**Try it:**
Which lines below fall between the one containing "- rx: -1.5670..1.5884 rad" and the one containing "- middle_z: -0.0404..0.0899"? Repeat them exactly, counting both of those lines, and add nothing else.

**Information provided:**
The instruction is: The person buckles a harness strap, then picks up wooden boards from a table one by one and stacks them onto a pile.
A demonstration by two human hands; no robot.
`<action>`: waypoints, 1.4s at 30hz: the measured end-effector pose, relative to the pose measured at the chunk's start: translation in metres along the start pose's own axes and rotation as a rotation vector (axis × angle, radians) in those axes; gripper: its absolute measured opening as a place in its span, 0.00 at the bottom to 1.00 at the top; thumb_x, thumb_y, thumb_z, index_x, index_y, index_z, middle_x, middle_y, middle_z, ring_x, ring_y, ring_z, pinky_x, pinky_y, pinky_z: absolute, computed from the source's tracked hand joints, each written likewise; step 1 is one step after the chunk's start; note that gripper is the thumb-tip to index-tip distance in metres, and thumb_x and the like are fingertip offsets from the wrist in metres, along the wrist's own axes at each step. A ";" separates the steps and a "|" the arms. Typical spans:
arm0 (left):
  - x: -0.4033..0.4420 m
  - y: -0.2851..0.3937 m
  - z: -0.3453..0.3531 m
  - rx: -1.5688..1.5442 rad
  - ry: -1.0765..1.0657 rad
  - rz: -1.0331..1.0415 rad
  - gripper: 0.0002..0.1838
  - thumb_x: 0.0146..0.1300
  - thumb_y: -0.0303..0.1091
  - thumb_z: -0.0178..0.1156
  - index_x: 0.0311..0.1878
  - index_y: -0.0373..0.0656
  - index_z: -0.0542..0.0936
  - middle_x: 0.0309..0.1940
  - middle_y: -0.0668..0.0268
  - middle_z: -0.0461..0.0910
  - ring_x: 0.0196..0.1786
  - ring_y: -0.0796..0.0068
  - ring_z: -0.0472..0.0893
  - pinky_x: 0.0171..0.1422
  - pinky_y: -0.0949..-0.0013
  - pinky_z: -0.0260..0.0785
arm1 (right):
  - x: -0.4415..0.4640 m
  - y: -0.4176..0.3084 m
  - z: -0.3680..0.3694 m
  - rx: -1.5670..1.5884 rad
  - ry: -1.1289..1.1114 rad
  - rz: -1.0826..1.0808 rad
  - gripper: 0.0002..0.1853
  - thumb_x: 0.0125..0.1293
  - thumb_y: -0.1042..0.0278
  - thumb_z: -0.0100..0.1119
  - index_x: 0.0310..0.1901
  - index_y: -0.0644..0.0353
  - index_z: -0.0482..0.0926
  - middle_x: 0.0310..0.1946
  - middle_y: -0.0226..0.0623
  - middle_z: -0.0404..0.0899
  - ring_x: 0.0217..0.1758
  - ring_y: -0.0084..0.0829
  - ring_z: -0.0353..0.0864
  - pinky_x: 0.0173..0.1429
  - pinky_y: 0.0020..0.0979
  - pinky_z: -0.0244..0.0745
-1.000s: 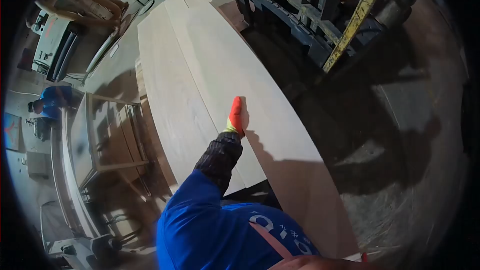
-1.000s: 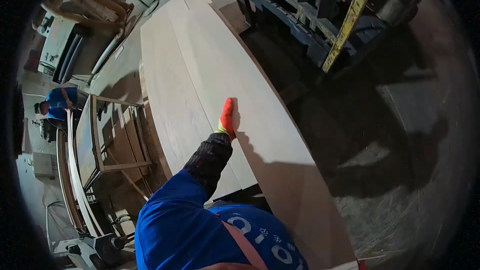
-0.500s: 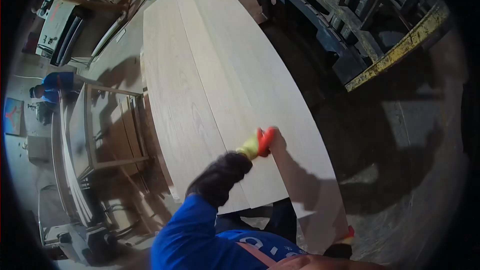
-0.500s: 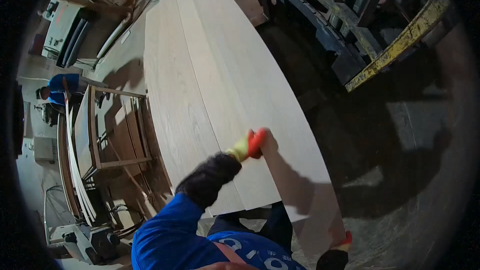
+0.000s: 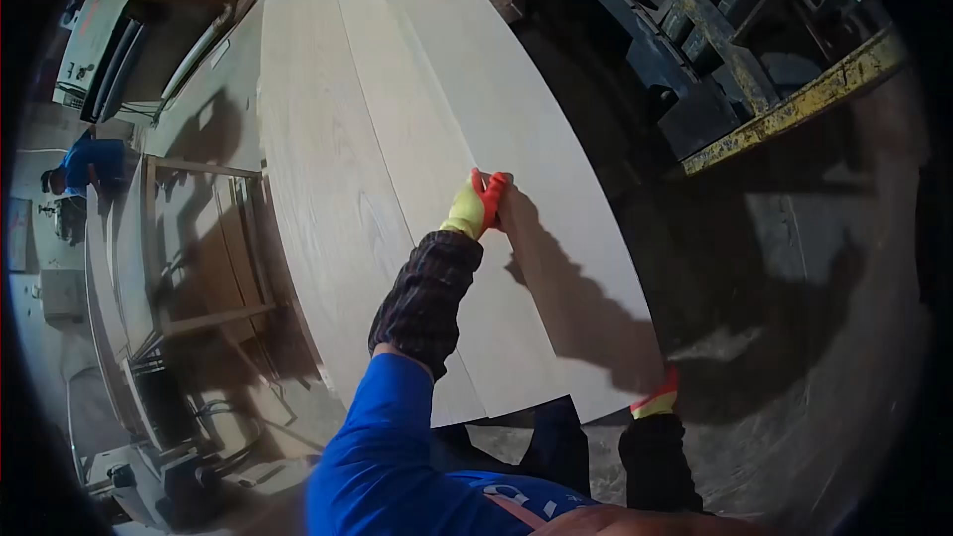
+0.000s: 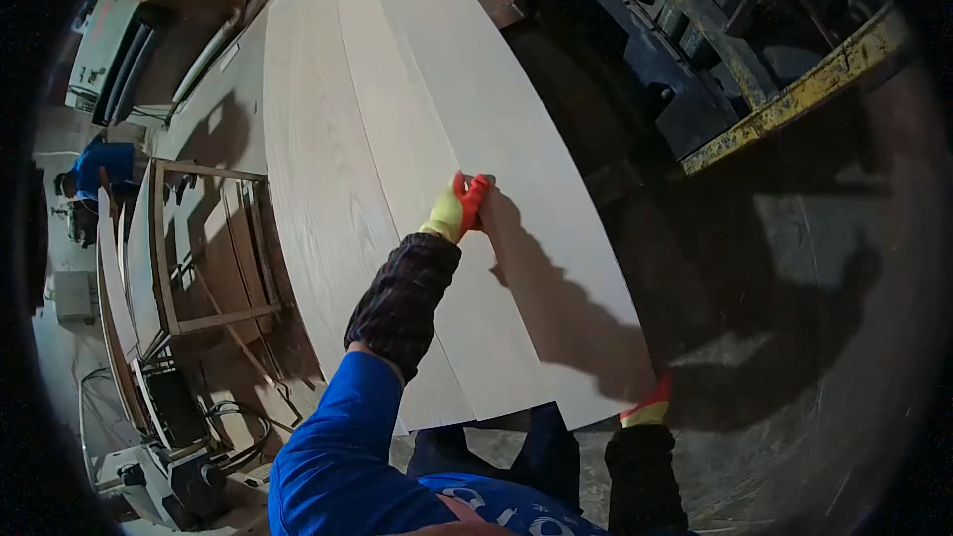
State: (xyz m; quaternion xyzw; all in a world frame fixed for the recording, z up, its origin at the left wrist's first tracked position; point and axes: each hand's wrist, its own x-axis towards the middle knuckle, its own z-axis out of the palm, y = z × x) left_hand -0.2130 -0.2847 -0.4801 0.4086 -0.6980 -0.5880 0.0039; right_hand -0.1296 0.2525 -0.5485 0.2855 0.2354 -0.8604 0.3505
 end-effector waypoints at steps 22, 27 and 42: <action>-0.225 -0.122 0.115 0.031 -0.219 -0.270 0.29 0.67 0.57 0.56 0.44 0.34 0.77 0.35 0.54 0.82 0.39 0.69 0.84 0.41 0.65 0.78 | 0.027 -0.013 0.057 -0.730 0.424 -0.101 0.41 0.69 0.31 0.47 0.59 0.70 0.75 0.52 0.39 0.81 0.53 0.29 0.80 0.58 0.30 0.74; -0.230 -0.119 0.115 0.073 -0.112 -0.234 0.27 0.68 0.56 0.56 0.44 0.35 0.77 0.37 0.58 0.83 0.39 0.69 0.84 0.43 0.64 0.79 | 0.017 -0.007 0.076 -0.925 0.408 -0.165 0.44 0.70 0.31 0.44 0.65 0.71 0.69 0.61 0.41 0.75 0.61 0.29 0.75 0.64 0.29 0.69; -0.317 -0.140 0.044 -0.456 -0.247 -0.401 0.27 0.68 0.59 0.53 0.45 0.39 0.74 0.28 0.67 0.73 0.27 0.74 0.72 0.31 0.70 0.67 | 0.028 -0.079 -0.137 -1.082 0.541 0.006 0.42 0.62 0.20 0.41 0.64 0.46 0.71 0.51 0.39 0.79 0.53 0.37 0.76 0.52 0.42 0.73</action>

**Final answer:**
  - rx: -1.5670..1.5884 rad
  - ry: -1.1289..1.1114 rad
  - rz: -1.0826..1.0808 rad
  - gripper: 0.0002..0.1853
  - thumb_x: 0.0125..0.1293
  - thumb_y: -0.1042..0.0278
  - thumb_z: -0.0100..0.1119
  - index_x: 0.0310..0.1901
  - index_y: -0.0644..0.0353
  - index_z: -0.0482..0.0926
  - middle_x: 0.0310..0.1946
  - middle_y: -0.0226..0.0623
  - middle_z: -0.0404..0.0899

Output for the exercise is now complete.